RECOGNIZE THEM AS INDIVIDUALS
Several years ago I was wandering around Home Depot and Target. I was picking up crazy things for my 65 employees before our holiday party: a yardstick for Danny, because he always goes the extra yard for us, a fire extinguisher for Bill, a magic wand for Carly, a magic 8 ball for scheduling and pom-poms for the plant manager.
I tried to pick out something that symbolized what that employee meant to all of us and what we recognized as their strength. One of the employees at Home Depot finally came up to me and looked in my cart – he said “Lady, I just have to ask you, what in the heck are you building?”
“A team” I answered, laughing.
Years later, after the company had experienced some hard times, Danny wrapped up the yardstick and gave it to me for Christmas – he said that all the employees knew that I had gone the extra yard for them that year. There wasn’t a dry eye at the party and I still keep the yardstick on top of my computer to remember that day.
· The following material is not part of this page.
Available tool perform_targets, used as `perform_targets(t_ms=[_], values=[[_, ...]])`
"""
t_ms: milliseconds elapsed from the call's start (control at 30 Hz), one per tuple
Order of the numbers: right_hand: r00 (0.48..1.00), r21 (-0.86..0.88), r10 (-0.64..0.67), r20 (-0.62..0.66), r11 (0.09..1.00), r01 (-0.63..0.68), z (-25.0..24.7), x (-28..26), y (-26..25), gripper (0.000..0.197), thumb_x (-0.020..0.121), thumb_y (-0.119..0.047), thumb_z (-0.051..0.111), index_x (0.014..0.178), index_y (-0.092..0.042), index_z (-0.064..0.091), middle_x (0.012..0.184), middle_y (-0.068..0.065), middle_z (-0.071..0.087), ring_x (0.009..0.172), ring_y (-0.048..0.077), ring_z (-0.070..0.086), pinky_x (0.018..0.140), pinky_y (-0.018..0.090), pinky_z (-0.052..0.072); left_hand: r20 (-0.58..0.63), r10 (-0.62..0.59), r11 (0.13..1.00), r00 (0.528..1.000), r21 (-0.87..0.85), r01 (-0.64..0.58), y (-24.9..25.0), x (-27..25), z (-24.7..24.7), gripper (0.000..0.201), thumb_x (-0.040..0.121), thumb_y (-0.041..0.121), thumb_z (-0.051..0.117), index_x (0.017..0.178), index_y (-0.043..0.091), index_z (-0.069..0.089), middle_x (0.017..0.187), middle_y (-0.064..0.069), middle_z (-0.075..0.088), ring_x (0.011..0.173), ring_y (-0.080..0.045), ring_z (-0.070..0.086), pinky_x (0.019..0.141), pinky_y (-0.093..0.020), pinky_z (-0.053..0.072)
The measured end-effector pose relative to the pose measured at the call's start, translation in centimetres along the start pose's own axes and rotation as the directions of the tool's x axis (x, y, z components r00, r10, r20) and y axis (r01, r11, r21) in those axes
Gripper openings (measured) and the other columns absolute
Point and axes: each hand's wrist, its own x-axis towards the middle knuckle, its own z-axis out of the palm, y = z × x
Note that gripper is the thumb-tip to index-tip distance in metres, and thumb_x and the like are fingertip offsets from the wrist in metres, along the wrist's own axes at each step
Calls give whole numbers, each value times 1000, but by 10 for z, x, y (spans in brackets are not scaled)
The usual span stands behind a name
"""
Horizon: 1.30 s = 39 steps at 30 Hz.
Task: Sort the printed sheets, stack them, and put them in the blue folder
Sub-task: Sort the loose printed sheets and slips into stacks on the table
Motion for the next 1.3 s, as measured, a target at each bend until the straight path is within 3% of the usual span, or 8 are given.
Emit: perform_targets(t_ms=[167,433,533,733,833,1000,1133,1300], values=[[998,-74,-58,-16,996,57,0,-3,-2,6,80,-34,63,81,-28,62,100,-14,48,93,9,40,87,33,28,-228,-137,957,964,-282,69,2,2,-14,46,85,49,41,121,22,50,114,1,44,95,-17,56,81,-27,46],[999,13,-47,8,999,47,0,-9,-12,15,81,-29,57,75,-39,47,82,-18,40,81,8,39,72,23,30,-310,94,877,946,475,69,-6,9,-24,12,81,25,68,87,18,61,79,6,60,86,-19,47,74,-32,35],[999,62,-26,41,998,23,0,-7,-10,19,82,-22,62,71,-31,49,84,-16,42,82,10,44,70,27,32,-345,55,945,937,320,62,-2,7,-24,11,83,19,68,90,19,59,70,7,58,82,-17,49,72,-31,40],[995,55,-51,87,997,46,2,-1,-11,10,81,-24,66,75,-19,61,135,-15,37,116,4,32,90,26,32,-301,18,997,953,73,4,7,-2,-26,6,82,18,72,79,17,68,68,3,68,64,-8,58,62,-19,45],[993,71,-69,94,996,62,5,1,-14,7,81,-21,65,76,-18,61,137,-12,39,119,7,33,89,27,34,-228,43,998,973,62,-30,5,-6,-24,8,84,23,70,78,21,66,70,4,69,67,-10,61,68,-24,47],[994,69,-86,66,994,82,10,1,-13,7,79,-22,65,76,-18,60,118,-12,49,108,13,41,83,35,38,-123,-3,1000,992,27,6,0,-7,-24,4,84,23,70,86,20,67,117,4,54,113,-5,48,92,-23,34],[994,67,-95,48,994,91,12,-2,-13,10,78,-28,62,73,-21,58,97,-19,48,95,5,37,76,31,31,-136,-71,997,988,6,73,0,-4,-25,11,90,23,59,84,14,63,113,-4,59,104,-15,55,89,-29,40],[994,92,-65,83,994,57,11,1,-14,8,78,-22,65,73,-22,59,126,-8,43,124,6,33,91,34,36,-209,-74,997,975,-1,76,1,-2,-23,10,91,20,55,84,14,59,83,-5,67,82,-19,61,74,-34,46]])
SHOW THEM THAT OTHERS NEED THEM TOO
To get everyone involved one year, we all picked names of our fellow employees out of a hat. You had to say ten nice things about your person and build or make something for them. Everyone went all out making mobiles, globes, illustrations, framing artwork and pictures. But, most significant were all the wonderful things that they had to say about each other.
BE INTENTIONAL WITH YOUR PRAISE
I’ve found that a big part of feeling valued occurs when employees are aware that they add something to the company that no one else can. Last year, I chose a book that I thought symbolized what each employee meant to the company. The Magician for Michele, The Fearless Leader for Bill, The Book of Joy for Michael, The Old Man and the Sea for Mike, etc.
HAVE FUN AS A TEAM
Every Friday, we bring in lunch for all the employees and they get to pick a different place to order from. The only rule when we come together is that no business is discussed – we talk about kids, dogs, funny stories and weekend plans. On occasion, we go to Roanoke Park and climb on all the equipment and enjoy the sun while eating our sandwiches.
When I got sick in 2016, I had a meeting with my attorney, accountant and insurance broker. They challenged me to write down every question that employees lined up outside my door to ask every day. After writing them all down, I assigned someone or empowered the employee to make that decision while I was gone – they already knew the right answer. And, big surprise, since I have been back, no one lines up outside my office. They all know the right thing to do and make good decisions.
As an employer or a manager, one of your most important responsibilities is making your employees feel truly valued, letting them know that without them, your company, your department and you – would be worse off.